Records to use section start
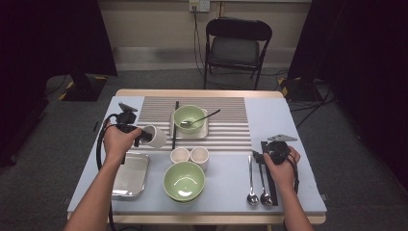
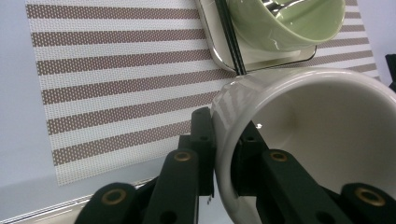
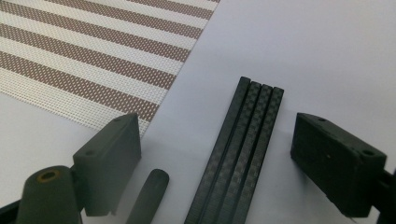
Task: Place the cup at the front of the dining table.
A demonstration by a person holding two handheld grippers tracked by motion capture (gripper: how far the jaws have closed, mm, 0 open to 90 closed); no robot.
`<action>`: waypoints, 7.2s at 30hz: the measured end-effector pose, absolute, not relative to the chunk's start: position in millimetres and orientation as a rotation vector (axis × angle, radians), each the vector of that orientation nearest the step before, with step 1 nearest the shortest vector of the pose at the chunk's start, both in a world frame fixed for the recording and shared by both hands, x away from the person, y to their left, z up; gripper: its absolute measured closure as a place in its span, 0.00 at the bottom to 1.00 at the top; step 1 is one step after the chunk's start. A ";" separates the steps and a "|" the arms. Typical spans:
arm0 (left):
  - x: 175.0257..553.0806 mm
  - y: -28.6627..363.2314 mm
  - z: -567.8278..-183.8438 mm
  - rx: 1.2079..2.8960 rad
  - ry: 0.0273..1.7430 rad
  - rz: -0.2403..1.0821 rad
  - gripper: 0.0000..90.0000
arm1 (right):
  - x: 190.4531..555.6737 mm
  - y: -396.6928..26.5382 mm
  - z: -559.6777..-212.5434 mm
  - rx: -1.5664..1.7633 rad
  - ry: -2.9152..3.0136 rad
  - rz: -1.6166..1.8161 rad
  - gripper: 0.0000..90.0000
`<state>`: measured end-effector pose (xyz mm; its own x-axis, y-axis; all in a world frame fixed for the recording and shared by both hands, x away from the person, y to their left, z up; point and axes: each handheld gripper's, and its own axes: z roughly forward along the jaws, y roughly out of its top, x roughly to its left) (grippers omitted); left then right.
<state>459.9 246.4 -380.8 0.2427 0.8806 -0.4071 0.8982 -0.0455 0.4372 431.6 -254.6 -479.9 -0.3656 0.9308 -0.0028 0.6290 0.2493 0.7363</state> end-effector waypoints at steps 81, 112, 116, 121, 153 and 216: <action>495.6 246.6 -390.2 1.842 1.695 -0.038 0.91 | 431.6 -254.5 -479.9 1.420 2.085 0.913 0.17; 504.3 249.7 -403.4 1.821 1.744 -0.019 0.91 | 431.6 -254.5 -479.9 1.419 2.086 0.913 0.17; 504.4 250.2 -403.8 1.817 1.746 -0.012 0.91 | 431.6 -254.5 -479.9 1.419 2.085 0.913 0.17; 504.3 250.7 -406.0 1.819 1.746 -0.009 0.91 | 431.4 -254.3 -479.9 1.421 2.085 0.913 0.17; 508.2 253.6 -422.2 1.789 1.802 0.018 0.91 | 431.3 -254.2 -479.9 1.420 2.084 0.912 0.17; 511.9 249.2 -430.3 1.784 1.839 0.098 0.90 | 431.4 -254.1 -479.9 1.420 2.085 0.911 0.17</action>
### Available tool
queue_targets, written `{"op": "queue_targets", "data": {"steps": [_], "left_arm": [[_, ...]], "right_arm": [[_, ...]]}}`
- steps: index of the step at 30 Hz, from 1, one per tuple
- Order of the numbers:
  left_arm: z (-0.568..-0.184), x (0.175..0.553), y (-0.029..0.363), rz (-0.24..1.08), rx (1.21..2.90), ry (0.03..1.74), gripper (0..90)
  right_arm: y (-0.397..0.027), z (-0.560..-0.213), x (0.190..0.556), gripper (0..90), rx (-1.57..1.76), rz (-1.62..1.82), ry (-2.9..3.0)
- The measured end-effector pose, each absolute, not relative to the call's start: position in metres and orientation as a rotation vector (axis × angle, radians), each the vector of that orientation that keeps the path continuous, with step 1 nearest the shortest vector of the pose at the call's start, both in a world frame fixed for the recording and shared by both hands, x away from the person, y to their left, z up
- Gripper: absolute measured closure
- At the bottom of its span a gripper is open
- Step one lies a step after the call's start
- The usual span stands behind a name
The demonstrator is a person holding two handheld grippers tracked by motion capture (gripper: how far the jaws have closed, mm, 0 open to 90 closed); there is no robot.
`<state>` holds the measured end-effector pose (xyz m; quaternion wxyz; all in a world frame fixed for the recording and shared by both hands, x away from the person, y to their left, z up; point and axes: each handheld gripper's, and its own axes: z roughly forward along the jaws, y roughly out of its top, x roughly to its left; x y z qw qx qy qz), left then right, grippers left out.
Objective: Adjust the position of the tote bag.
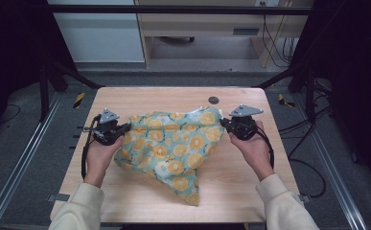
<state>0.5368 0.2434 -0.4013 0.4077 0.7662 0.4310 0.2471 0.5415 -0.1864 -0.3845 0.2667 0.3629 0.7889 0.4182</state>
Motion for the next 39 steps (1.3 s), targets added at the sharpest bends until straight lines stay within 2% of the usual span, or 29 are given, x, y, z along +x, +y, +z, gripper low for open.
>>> {"op": "queue_targets", "data": {"steps": [13,27,39], "left_arm": [[-0.386,0.521,0.246,0.693,1.915,1.019,90.0],[-0.38,0.513,0.246,0.735,1.908,0.972,90.0],[-0.38,0.494,0.253,0.773,1.884,0.94,90.0]], "right_arm": [[-0.189,-0.364,0.526,89.3,0.903,1.152,2.08],[-0.191,-0.357,0.52,89.3,0.867,1.166,2.067],[-0.192,-0.355,0.498,89.3,0.804,1.238,2.046]]}}
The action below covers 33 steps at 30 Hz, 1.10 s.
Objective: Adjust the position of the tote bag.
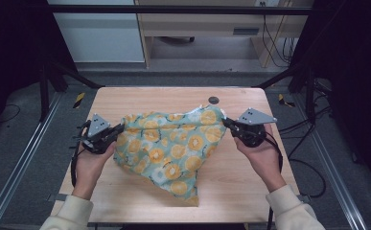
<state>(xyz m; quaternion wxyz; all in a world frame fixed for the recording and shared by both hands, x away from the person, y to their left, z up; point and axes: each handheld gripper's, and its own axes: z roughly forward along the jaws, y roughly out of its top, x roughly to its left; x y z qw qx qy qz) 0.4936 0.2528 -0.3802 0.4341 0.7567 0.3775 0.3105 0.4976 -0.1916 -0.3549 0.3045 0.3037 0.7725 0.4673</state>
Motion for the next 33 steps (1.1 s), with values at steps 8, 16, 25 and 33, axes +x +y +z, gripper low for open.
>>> {"op": "queue_targets", "data": {"steps": [8,16,25,33], "left_arm": [[-0.384,0.474,0.257,0.794,1.88,0.908,90.0],[-0.391,0.464,0.259,0.793,1.889,0.896,90.0],[-0.405,0.44,0.265,0.793,1.894,0.86,90.0],[-0.413,0.421,0.273,0.767,1.899,0.851,90.0]], "right_arm": [[-0.194,-0.359,0.476,89.3,0.772,1.28,2.042],[-0.196,-0.373,0.456,89.3,0.734,1.286,2.069],[-0.197,-0.378,0.441,89.3,0.712,1.325,2.071],[-0.195,-0.386,0.425,89.3,0.697,1.338,2.094]]}}
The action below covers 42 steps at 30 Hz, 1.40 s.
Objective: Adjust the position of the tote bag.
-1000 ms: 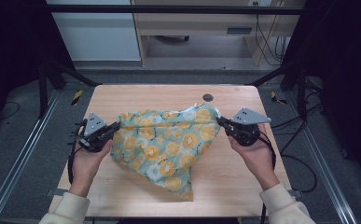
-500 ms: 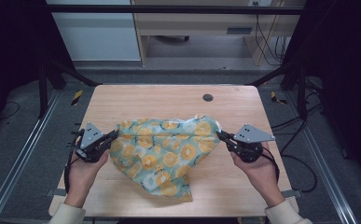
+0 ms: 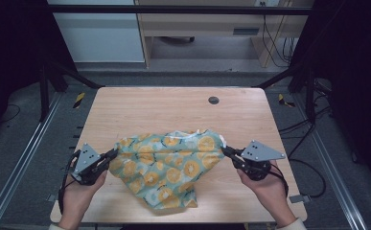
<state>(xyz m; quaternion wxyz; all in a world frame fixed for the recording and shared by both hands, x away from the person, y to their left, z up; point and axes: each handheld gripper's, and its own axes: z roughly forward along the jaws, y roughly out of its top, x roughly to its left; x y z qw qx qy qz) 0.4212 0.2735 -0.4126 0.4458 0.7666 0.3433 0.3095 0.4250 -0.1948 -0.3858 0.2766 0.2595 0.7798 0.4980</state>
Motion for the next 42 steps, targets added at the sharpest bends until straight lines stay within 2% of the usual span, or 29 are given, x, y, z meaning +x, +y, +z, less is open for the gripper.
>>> {"op": "queue_targets", "data": {"steps": [11,14,22,42], "left_arm": [[-0.425,0.406,0.284,0.699,1.886,0.841,90.0],[-0.433,0.398,0.29,0.629,1.865,0.839,90.0],[-0.448,0.392,0.286,0.609,2.006,0.806,90.0],[-0.47,0.407,0.273,0.607,2.269,0.797,90.0]], "right_arm": [[-0.192,-0.395,0.412,89.2,0.675,1.361,2.121],[-0.197,-0.402,0.402,89.2,0.678,1.421,2.118],[-0.199,-0.429,0.395,89.2,0.662,1.401,2.204],[-0.189,-0.462,0.404,89.1,0.587,1.263,2.438]]}}
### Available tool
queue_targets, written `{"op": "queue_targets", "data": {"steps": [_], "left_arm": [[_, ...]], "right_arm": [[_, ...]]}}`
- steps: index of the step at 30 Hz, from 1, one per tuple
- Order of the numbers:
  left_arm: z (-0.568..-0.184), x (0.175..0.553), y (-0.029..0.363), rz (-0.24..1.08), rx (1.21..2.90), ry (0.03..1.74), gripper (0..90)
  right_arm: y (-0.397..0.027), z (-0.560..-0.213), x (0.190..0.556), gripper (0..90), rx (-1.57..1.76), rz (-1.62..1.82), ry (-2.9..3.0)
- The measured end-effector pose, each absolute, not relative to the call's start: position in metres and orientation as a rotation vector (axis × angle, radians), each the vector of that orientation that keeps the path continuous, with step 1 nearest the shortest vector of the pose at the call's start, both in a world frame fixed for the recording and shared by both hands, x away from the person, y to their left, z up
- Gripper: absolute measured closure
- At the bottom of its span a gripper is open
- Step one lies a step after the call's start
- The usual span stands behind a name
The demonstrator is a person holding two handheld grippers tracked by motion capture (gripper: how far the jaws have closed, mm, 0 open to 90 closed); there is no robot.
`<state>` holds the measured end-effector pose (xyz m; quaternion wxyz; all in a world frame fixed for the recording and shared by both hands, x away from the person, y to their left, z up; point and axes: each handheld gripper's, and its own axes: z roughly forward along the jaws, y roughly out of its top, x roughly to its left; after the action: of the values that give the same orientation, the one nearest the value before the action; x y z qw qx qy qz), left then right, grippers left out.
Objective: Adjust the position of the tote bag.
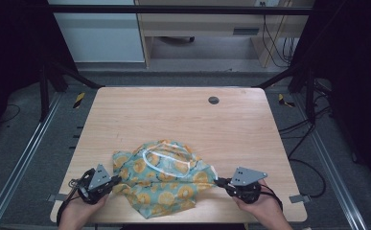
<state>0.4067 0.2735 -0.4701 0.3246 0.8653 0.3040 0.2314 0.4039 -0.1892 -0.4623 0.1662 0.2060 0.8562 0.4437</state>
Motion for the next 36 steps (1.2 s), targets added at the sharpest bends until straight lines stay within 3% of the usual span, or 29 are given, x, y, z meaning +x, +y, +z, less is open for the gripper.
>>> {"op": "queue_targets", "data": {"steps": [11,36], "left_arm": [[-0.48,0.422,0.265,0.626,2.352,0.803,90.0],[-0.484,0.438,0.263,0.641,2.315,0.873,87.9]], "right_arm": [[-0.177,-0.479,0.415,89.1,0.569,1.133,2.546],[-0.171,-0.489,0.431,85.3,0.702,1.076,2.541]]}}
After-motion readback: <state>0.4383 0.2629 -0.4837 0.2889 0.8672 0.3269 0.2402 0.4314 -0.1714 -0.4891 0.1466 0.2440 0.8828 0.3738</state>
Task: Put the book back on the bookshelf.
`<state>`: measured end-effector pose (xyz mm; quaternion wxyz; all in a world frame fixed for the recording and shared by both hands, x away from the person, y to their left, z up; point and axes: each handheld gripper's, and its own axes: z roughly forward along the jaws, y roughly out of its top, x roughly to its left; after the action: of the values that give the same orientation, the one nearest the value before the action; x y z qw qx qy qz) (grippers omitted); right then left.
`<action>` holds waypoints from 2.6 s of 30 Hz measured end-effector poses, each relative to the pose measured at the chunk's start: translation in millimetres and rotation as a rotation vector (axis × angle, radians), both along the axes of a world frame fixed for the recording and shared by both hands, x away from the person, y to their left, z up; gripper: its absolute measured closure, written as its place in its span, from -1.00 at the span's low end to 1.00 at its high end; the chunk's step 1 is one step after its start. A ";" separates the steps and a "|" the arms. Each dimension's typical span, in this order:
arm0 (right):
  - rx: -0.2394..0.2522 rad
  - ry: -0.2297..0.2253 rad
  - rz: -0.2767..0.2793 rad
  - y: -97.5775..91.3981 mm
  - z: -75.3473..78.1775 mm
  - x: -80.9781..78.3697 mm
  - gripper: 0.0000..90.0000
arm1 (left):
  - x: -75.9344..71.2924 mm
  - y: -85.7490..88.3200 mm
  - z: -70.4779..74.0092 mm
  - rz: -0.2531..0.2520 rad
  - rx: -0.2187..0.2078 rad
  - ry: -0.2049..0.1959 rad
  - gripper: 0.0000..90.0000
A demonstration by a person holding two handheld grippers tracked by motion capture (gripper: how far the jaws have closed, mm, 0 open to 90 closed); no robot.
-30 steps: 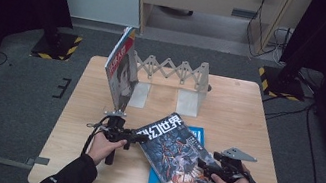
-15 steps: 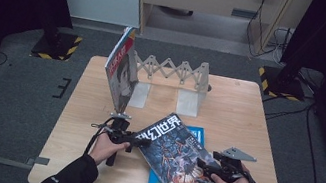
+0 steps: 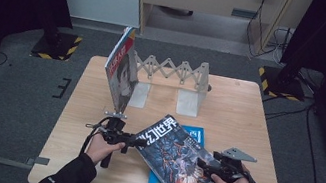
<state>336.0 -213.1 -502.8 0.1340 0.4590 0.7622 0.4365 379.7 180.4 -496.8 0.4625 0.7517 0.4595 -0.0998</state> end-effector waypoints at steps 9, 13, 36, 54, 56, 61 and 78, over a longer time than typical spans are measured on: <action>0.005 -0.002 -0.002 0.8 -0.1 -0.1 -0.43 | -2.4 -5.6 -11.8 -0.024 0.041 0.017 -0.22; 0.005 -0.002 -0.001 0.8 -0.2 -0.1 -0.43 | 2.1 -10.2 -18.4 -0.036 0.014 0.050 -0.32; 0.005 -0.004 -0.002 0.2 -0.9 0.2 -0.42 | -4.9 -1.2 7.5 -0.005 -0.130 0.063 0.27; 0.015 -0.003 -0.002 1.4 -1.3 0.0 -0.43 | -18.8 10.8 -12.9 0.030 0.034 0.056 -0.30; 0.017 -0.001 -0.001 1.6 -1.2 -0.1 -0.43 | -18.1 9.4 -14.8 0.023 0.025 0.067 -0.31; 0.013 -0.001 0.003 1.1 -1.3 0.2 -0.43 | -16.4 0.0 -20.8 0.004 -0.022 0.108 -0.33; 0.013 -0.004 -0.003 -0.2 -1.8 0.4 -0.43 | -16.6 -11.8 5.4 -0.005 -0.083 0.077 0.14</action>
<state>336.4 -213.3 -504.6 0.1331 0.4599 0.7583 0.4423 363.0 168.5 -491.4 0.4751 0.7285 0.4704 -0.1490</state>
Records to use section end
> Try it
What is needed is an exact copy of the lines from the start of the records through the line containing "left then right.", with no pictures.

> Exercise response
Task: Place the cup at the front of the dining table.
A demonstration by a person holding two handheld grippers tracked by motion capture (gripper: how far the jaws have closed, mm, 0 open to 90 closed); no robot.
`<action>`: waypoints, 7.2s at 30hz: the measured end-effector pose, absolute, not relative to the chunk's start: position in millimetres and orientation as a rotation vector (axis × angle, radians), each the vector of that orientation nearest the step before, with step 1 nearest the shortest vector of the pose at the chunk's start, both in a world frame fixed for the recording and shared by both hands, x away from the person, y to their left, z up; gripper: its absolute measured closure as a place in its span, 0.00 at the bottom to 1.00 at the top; step 1 is one step after the chunk's start. A ";" separates the steps and a "|" the arms. Typical spans:
arm0 (left):
  - x: 175.0257..553.0806 mm
  - y: -28.6627..363.2314 mm
  - z: -567.8278..-183.8438 mm
  - rx: 1.2079..2.8960 rad
  - ry: 0.0273..1.7430 rad
  - rz: -0.2403..1.0821 rad
  - gripper: 0.0000..90.0000
arm1 (right):
  - x: 190.4531..555.6737 mm
  - y: -396.6928..26.5382 mm
  - z: -559.6777..-212.5434 mm
  - rx: -1.5664..1.7633 rad
  - ry: -2.9152..3.0136 rad
  - rz: -1.6166..1.8161 rad
  - gripper: 0.0000..90.0000
`<state>`: measured end-effector pose (xyz mm; its own x-axis, y-axis; all in a world frame fixed for the recording and shared by both hands, x away from the person, y to their left, z up; point and axes: each handheld gripper's, and its own axes: z roughly forward along the jaws, y roughly out of its top, x roughly to its left) (grippers omitted); left then right.

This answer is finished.